Saad E S, Milley K M, Al-Khan A A, Nimmo J S, Bacci B, Tayebi M, Day M J, Richardson S J, Danks J A
School of Health and Biomedical Sciences, RMIT University, Bundoora, Victoria, Australia.
Australian Specialised Animal Pathology Laboratory, Mulgrave, Victoria, Australia.
J Comp Pathol. 2017 May;156(4):352-365. doi: 10.1016/j.jcpa.2017.03.005. Epub 2017 Apr 24.
Canine mixed mammary tumours (CMMTs) and human metaplastic breast carcinomas (HMBCs) share several histopathological features and risk factors. In both species, these tumours display epithelial and stromal components. HMBCs are rare malignant tumours, but CMMTs are one of the most common mammary tumours in dogs and are more often benign than malignant. In this study, benign (n = 88) and malignant (n = 13) CMMTs were characterized using specific antibodies against oestrogen receptor, progesterone receptor, human epidermal growth factor receptor 2, cytokeratin 5/6, cytokeratin AE1/AE3, vimentin, Ki67, E-cadherin and p63. Cartilage and bone matrices associated with benign and malignant CMMTs were characterized using specific antibodies against BMP4, Runx2, Sox9 and osteopontin. The current study suggested that CMMTs are of epithelial origin, but display a myoepithelial-like differentiation. The findings suggest key roles for Sox9, Runx2 and BMP4 in chondrogenesis and bone formation in CMMTs. The high expression of osteopontin in CMMTs appears to be unrelated to tumour malignancy.

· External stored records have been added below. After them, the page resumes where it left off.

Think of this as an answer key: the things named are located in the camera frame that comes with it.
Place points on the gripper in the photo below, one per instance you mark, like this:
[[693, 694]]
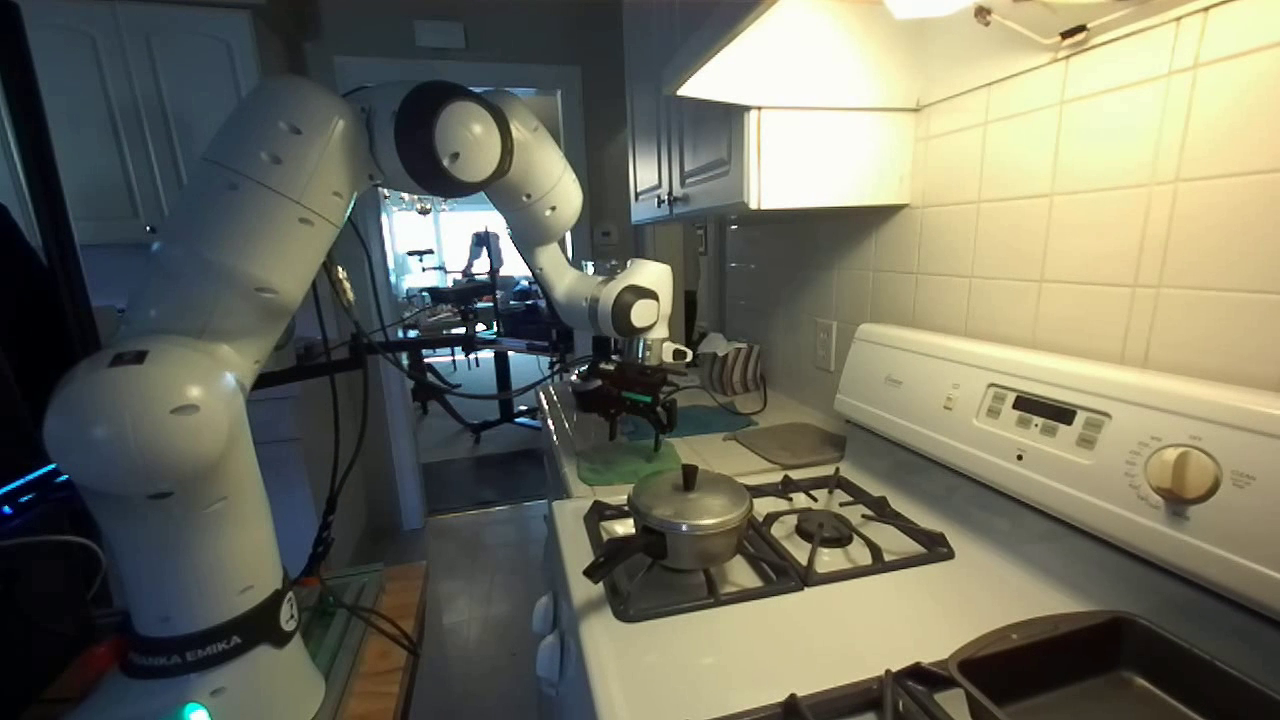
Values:
[[632, 383]]

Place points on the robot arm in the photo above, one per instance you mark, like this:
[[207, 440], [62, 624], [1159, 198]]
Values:
[[190, 420]]

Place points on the green cloth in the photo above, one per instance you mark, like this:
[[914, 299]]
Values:
[[625, 465]]

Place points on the teal cloth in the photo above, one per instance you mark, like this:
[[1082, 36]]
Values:
[[705, 420]]

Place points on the steel pot lid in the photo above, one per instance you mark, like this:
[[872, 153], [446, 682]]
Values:
[[690, 500]]

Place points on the grey pot holder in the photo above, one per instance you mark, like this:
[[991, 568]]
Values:
[[790, 444]]

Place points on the striped oven mitt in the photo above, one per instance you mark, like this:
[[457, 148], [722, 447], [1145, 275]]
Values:
[[735, 368]]

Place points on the black burner grate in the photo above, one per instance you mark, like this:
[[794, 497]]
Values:
[[880, 695], [850, 530], [690, 595]]

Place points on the white stove knob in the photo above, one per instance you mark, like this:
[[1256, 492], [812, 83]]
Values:
[[544, 613], [549, 662]]

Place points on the range hood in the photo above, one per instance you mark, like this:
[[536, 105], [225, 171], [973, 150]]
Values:
[[800, 60]]

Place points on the white gas stove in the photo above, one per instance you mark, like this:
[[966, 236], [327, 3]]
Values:
[[1000, 590]]

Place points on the dark baking pan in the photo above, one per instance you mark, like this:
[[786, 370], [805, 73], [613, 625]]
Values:
[[1100, 670]]

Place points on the beige round stove knob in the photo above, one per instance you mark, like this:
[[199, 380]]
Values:
[[1183, 473]]

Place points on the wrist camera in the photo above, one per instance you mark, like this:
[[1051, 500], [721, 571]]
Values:
[[588, 384]]

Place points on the wall socket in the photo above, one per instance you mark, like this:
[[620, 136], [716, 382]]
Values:
[[825, 345]]

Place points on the grey wall cabinet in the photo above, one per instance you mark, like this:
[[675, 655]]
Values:
[[690, 150]]

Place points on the white wall cabinet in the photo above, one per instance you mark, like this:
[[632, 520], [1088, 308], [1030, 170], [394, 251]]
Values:
[[140, 110]]

犬混合性乳腺肿瘤(CMMTs)和人化生性乳腺癌(HMBCs)具有一些共同的组织病理学特征和风险因素。在这两个物种中,这些肿瘤均表现出上皮和间质成分。HMBCs是罕见的恶性肿瘤,但CMMTs是犬类最常见的乳腺肿瘤之一,且良性肿瘤比恶性肿瘤更为常见。在本研究中,使用针对雌激素受体、孕激素受体、人表皮生长因子受体2、细胞角蛋白5/6、细胞角蛋白AE1/AE3、波形蛋白、Ki67、E-钙黏蛋白和p63的特异性抗体对良性(n = 88)和恶性(n = 13)CMMTs进行了表征。使用针对BMP4、Runx2、Sox9和骨桥蛋白的特异性抗体对与良性和恶性CMMTs相关的软骨和骨基质进行了表征。当前研究表明,CMMTs起源于上皮,但表现出肌上皮样分化。研究结果表明Sox9、Runx2和BMP4在CMMTs的软骨形成和骨形成中起关键作用。CMMTs中骨桥蛋白的高表达似乎与肿瘤恶性程度无关。